> Exercise details
A single number is expected: the count of lines in the records below that contain "brackets".

(Records for this task begins)

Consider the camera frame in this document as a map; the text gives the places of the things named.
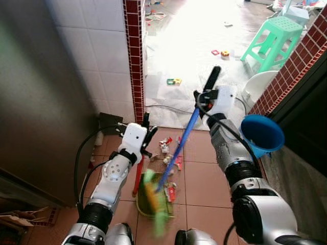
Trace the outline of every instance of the power cord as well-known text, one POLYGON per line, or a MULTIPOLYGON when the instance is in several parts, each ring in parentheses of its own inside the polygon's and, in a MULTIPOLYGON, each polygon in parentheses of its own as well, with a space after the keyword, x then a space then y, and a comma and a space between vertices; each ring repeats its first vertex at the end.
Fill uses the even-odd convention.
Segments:
POLYGON ((171 107, 171 106, 164 106, 164 105, 149 105, 149 106, 145 106, 145 107, 154 107, 154 106, 158 106, 158 107, 166 107, 166 108, 170 108, 170 109, 173 109, 173 110, 176 110, 176 111, 180 111, 180 112, 183 112, 183 113, 189 113, 189 114, 192 114, 192 112, 189 112, 189 111, 183 111, 183 110, 177 109, 177 108, 175 108, 175 107, 171 107))
POLYGON ((228 244, 228 239, 229 239, 229 236, 231 234, 231 231, 233 230, 233 228, 235 227, 235 224, 231 224, 231 226, 228 228, 226 234, 225 234, 225 237, 224 237, 224 245, 227 245, 228 244))
POLYGON ((84 147, 84 145, 93 137, 95 136, 97 133, 99 133, 102 130, 105 129, 110 129, 113 127, 118 127, 119 125, 108 125, 105 127, 101 127, 98 128, 97 130, 95 130, 93 133, 91 133, 89 136, 87 136, 86 139, 84 139, 84 141, 80 144, 80 146, 78 147, 77 153, 76 153, 76 158, 75 158, 75 165, 74 165, 74 196, 75 196, 75 202, 76 202, 76 206, 77 206, 77 210, 78 210, 78 214, 79 216, 81 216, 81 213, 83 211, 83 205, 81 205, 80 203, 80 197, 78 195, 78 188, 77 188, 77 178, 78 178, 78 166, 79 166, 79 161, 80 161, 80 155, 81 155, 81 151, 84 147))
POLYGON ((220 121, 219 119, 215 118, 214 116, 208 114, 204 109, 203 107, 201 106, 201 103, 200 103, 200 97, 203 95, 202 94, 199 94, 197 96, 197 99, 196 99, 196 104, 198 106, 198 108, 200 109, 200 111, 203 112, 203 114, 207 115, 208 117, 212 118, 213 120, 215 120, 219 125, 223 126, 228 132, 230 132, 244 147, 245 149, 249 152, 249 154, 251 155, 252 159, 253 159, 253 163, 254 165, 260 169, 260 166, 259 166, 259 162, 252 150, 252 148, 248 145, 248 143, 242 139, 236 132, 234 132, 229 126, 227 126, 226 124, 224 124, 222 121, 220 121))
POLYGON ((244 106, 244 111, 245 111, 245 115, 247 115, 247 110, 246 110, 246 106, 245 106, 244 101, 241 100, 240 98, 237 98, 237 97, 235 97, 235 99, 237 99, 239 102, 241 102, 241 103, 243 104, 243 106, 244 106))
POLYGON ((105 161, 105 162, 103 162, 103 163, 100 163, 100 164, 98 164, 97 166, 94 166, 88 173, 87 173, 87 175, 86 175, 86 178, 85 178, 85 181, 84 181, 84 183, 83 183, 83 185, 82 185, 82 190, 81 190, 81 198, 80 198, 80 204, 81 204, 81 206, 83 207, 84 205, 83 205, 83 201, 84 201, 84 193, 85 193, 85 189, 86 189, 86 185, 87 185, 87 182, 88 182, 88 180, 90 179, 90 177, 91 177, 91 175, 92 175, 92 173, 98 168, 98 167, 100 167, 100 166, 102 166, 102 165, 104 165, 104 164, 106 164, 107 163, 107 161, 105 161))

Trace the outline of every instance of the red tile trim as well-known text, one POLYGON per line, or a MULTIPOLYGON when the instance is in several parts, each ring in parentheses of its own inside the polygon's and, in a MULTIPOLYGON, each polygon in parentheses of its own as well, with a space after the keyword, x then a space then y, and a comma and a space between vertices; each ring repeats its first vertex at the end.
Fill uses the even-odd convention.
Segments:
POLYGON ((134 115, 135 121, 142 123, 145 111, 142 33, 142 18, 145 16, 144 0, 123 0, 123 6, 134 115))
POLYGON ((321 11, 284 66, 250 110, 270 114, 327 50, 327 6, 321 11))

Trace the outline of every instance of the scattered litter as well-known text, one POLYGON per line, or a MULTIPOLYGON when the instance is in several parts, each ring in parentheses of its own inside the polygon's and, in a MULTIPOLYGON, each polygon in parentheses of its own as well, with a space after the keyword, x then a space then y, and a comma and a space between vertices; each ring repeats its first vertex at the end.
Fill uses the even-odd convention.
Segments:
POLYGON ((163 140, 159 141, 160 144, 166 143, 166 145, 169 145, 171 142, 173 142, 173 139, 171 137, 164 138, 163 140))
POLYGON ((164 154, 169 153, 169 147, 166 145, 166 143, 161 143, 160 144, 161 152, 164 154))
POLYGON ((217 51, 217 50, 212 50, 211 53, 212 53, 213 55, 219 55, 219 51, 217 51))
POLYGON ((229 22, 227 22, 227 21, 224 21, 224 26, 225 26, 225 27, 232 27, 233 24, 231 24, 231 23, 229 23, 229 22))
POLYGON ((180 141, 181 141, 180 136, 176 136, 176 142, 177 142, 177 144, 180 144, 180 141))
POLYGON ((175 85, 179 86, 182 82, 181 78, 168 78, 167 79, 167 85, 175 85))
POLYGON ((150 15, 147 16, 147 18, 152 19, 152 20, 163 20, 167 15, 162 12, 155 12, 151 13, 150 15))
POLYGON ((150 18, 148 18, 148 17, 145 18, 145 22, 146 22, 146 23, 150 23, 150 22, 152 22, 152 21, 153 21, 153 19, 150 19, 150 18))
POLYGON ((174 164, 177 166, 177 169, 179 171, 181 171, 182 170, 182 156, 178 156, 174 164))
POLYGON ((227 50, 222 51, 220 54, 221 54, 222 57, 228 57, 229 56, 229 52, 227 50))
POLYGON ((170 160, 172 159, 172 155, 168 155, 168 156, 166 156, 164 159, 163 159, 163 163, 165 164, 165 165, 168 165, 169 163, 170 163, 170 160))
POLYGON ((165 194, 168 202, 174 202, 176 200, 176 188, 177 185, 174 182, 169 182, 165 185, 165 194))

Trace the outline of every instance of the gray wall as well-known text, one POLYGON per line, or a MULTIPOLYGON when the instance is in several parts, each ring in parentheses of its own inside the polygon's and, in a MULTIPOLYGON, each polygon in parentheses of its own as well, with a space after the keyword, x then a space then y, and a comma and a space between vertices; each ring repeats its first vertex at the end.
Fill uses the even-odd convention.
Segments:
POLYGON ((73 206, 75 154, 97 122, 43 1, 0 0, 0 93, 0 175, 49 204, 73 206))

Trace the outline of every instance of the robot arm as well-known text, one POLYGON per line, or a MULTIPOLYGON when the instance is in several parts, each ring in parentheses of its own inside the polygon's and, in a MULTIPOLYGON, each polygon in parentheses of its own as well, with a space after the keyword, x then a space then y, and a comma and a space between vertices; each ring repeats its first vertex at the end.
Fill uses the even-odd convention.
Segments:
MULTIPOLYGON (((240 136, 239 130, 228 119, 236 89, 230 86, 216 89, 218 98, 212 101, 208 114, 215 115, 240 136)), ((232 213, 238 235, 247 243, 254 244, 323 244, 298 236, 292 209, 262 178, 249 152, 212 117, 203 119, 210 128, 217 162, 230 186, 232 213)))
POLYGON ((132 166, 141 161, 142 153, 146 153, 144 149, 156 130, 148 131, 148 125, 142 127, 134 123, 127 126, 118 152, 111 154, 102 167, 99 184, 62 244, 104 244, 127 175, 132 166))

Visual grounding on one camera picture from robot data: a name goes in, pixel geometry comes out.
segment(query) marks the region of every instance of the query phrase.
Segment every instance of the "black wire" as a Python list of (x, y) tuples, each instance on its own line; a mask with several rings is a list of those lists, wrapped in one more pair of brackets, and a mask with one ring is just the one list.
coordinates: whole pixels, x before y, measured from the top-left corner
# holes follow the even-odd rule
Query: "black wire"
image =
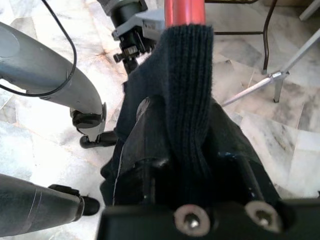
[(17, 94), (17, 95), (20, 95), (20, 96), (41, 98), (41, 97), (46, 97), (48, 95), (55, 94), (56, 92), (60, 91), (61, 89), (63, 89), (68, 84), (68, 82), (71, 80), (72, 76), (74, 75), (76, 67), (77, 67), (77, 50), (76, 50), (76, 47), (75, 47), (74, 43), (72, 42), (72, 40), (69, 37), (68, 33), (66, 32), (66, 30), (62, 26), (61, 22), (59, 21), (58, 17), (56, 16), (55, 12), (52, 10), (50, 5), (47, 3), (47, 1), (46, 0), (42, 0), (42, 2), (46, 6), (46, 8), (49, 10), (49, 12), (51, 13), (52, 17), (54, 18), (54, 20), (56, 21), (56, 23), (58, 24), (58, 26), (60, 27), (61, 31), (63, 32), (63, 34), (65, 35), (66, 39), (69, 41), (69, 43), (70, 43), (70, 45), (72, 47), (72, 50), (73, 50), (73, 65), (72, 65), (71, 72), (70, 72), (69, 76), (66, 78), (66, 80), (60, 86), (58, 86), (56, 89), (54, 89), (52, 91), (45, 92), (45, 93), (37, 93), (37, 94), (24, 93), (24, 92), (13, 90), (13, 89), (11, 89), (9, 87), (6, 87), (6, 86), (3, 86), (3, 85), (0, 84), (0, 88), (1, 89), (7, 90), (10, 93)]

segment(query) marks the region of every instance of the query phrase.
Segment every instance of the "red metal tube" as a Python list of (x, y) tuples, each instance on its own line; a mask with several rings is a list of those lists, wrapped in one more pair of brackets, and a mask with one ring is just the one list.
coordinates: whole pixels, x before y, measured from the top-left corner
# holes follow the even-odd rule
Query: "red metal tube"
[(165, 0), (167, 27), (206, 24), (205, 0)]

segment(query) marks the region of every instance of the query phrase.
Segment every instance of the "chair leg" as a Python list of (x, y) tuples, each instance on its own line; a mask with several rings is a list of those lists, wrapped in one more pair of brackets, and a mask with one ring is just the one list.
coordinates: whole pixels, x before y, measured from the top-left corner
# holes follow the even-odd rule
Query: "chair leg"
[(283, 84), (284, 84), (284, 79), (277, 80), (275, 83), (274, 98), (273, 98), (273, 101), (275, 103), (280, 102), (280, 95), (281, 95), (281, 90), (282, 90)]
[(272, 14), (274, 13), (275, 7), (278, 0), (273, 0), (272, 5), (270, 6), (269, 13), (266, 17), (264, 27), (263, 27), (263, 44), (264, 44), (264, 63), (262, 74), (267, 74), (268, 63), (269, 63), (269, 42), (268, 42), (268, 28)]

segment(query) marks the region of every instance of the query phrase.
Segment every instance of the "gray metal tube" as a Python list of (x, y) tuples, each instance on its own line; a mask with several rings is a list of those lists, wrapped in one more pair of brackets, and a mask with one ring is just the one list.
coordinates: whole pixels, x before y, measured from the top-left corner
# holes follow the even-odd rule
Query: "gray metal tube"
[(83, 211), (81, 197), (0, 174), (0, 237), (67, 224)]
[[(0, 78), (29, 93), (41, 94), (60, 86), (72, 64), (55, 51), (0, 22)], [(102, 114), (101, 98), (90, 80), (76, 70), (59, 92), (44, 97), (83, 114)]]

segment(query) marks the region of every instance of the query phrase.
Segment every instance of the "black frame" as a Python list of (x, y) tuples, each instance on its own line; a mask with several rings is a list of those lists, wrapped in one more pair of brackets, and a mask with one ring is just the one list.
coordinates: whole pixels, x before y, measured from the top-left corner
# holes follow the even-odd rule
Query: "black frame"
[[(205, 0), (207, 4), (253, 4), (258, 0)], [(263, 73), (267, 73), (268, 63), (269, 63), (269, 42), (268, 42), (268, 28), (270, 19), (274, 13), (276, 4), (278, 0), (273, 0), (270, 6), (268, 15), (265, 19), (263, 31), (215, 31), (215, 35), (263, 35), (264, 44), (264, 63), (263, 63)]]

(Records for this task ends)

> Answer for this exercise
5